**Given material**
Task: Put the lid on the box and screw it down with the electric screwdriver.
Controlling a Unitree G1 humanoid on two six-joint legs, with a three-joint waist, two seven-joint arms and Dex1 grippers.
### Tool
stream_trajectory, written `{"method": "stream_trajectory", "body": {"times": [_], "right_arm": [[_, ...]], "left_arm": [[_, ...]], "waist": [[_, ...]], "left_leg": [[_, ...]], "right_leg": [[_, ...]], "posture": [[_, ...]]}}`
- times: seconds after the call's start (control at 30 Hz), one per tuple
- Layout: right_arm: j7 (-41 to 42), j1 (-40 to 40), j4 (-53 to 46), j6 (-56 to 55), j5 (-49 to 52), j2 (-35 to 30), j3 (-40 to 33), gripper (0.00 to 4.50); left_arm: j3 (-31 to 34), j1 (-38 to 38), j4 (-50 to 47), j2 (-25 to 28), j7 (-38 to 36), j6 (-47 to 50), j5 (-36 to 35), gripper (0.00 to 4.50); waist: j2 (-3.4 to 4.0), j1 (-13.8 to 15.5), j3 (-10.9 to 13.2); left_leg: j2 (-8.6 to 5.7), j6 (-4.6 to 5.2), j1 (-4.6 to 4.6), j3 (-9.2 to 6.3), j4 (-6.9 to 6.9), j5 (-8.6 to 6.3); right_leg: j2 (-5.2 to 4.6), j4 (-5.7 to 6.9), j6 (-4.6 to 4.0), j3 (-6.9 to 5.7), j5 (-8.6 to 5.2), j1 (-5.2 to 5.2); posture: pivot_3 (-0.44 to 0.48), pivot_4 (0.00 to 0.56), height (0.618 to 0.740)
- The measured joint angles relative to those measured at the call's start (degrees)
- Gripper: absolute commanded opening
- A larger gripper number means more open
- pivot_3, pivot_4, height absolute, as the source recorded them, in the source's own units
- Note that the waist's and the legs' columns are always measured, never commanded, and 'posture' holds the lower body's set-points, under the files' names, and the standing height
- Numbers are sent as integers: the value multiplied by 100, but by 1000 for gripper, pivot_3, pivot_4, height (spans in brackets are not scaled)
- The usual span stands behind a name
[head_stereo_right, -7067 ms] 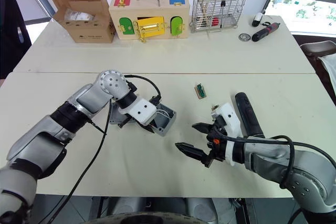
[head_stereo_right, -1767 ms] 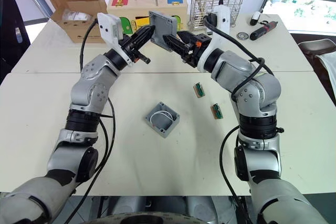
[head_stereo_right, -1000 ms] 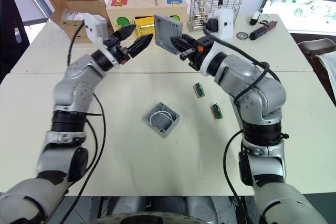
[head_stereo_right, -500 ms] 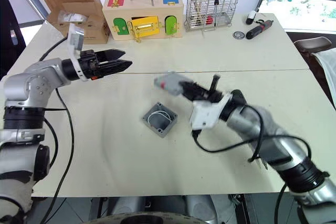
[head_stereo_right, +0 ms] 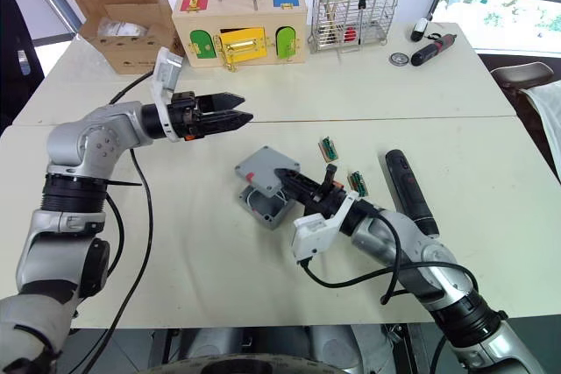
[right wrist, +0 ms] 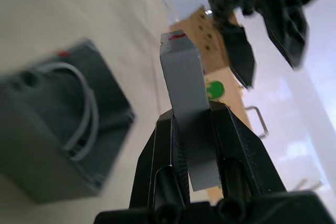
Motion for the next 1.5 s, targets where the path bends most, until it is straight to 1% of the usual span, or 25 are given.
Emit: {"method": "stream_trajectory", "body": {"times": [0.2,0.37,0.47,0.5,0.53,0.6,0.83,1.07,1.33,1.5], "right_arm": [[-12,137,134,-341,-301,68,177,170],[-51,165,308,-407,-434,122,183,170],[-91,180,333,-411,-499,135,176,170],[-105,185,336,-395,-538,158,174,170],[-116,187,343,-369,-581,195,173,170],[-130,190,345,-329,-626,235,172,170],[-201,331,328,-198,-767,301,68,170],[-206,606,99,-109,-915,346,1,170],[-217,624,94,-114,-985,347,0,170],[-195,622,92,-109,-1035,359,1,170]], "left_arm": [[-242,206,-235,81,-240,-37,132,4447],[-467,351,-600,390,-598,-201,303,4447],[-582,436,-729,486,-746,-381,415,3641],[-599,451,-778,490,-777,-424,440,3224],[-615,462,-801,491,-811,-464,452,2614],[-643,493,-837,491,-850,-511,476,1630],[-751,551,-909,484,-868,-572,573,1630],[-920,656,-907,378,-896,-778,735,1630],[-1116,832,-906,269,-1011,-926,862,1630],[-1218,873,-1133,305,-1138,-1009,929,1630]], "waist": [[0,4,0],[1,-4,0],[1,14,0],[1,21,0],[1,23,0],[1,24,0],[1,25,0],[1,20,0],[1,26,-1],[1,26,-1]], "left_leg": [[0,0,1,0,0,0],[0,0,2,0,0,0],[0,0,2,0,0,0],[0,0,2,0,2,0],[0,0,2,0,2,0],[0,0,2,0,2,0],[-1,0,3,-1,2,0],[-1,0,4,0,2,0],[0,0,7,-1,3,0],[0,0,8,0,3,0]], "right_leg": [[0,1,0,0,0,1],[0,1,0,1,0,2],[0,1,0,1,0,4],[0,0,0,1,0,5],[0,0,0,1,0,6],[0,0,0,1,0,6],[0,1,0,1,0,8],[1,1,0,1,0,9],[1,1,0,1,0,14],[0,1,0,1,0,16]], "posture": [[0,150,740],[0,150,740],[0,150,740],[0,150,740],[0,150,740],[0,150,740],[0,150,740],[0,150,740],[0,150,740],[0,150,740]]}}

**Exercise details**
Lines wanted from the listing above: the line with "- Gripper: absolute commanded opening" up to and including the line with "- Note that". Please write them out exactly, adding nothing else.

**Result for this task**
- Gripper: absolute commanded opening
- A larger gripper number means more open
- pivot_3, pivot_4, height absolute, as the source recorded them, in the source's own units
- Note that the waist's and the legs' columns are always measured, never commanded, and 'posture' holds the lower body's set-points, under the files' names, and the standing height

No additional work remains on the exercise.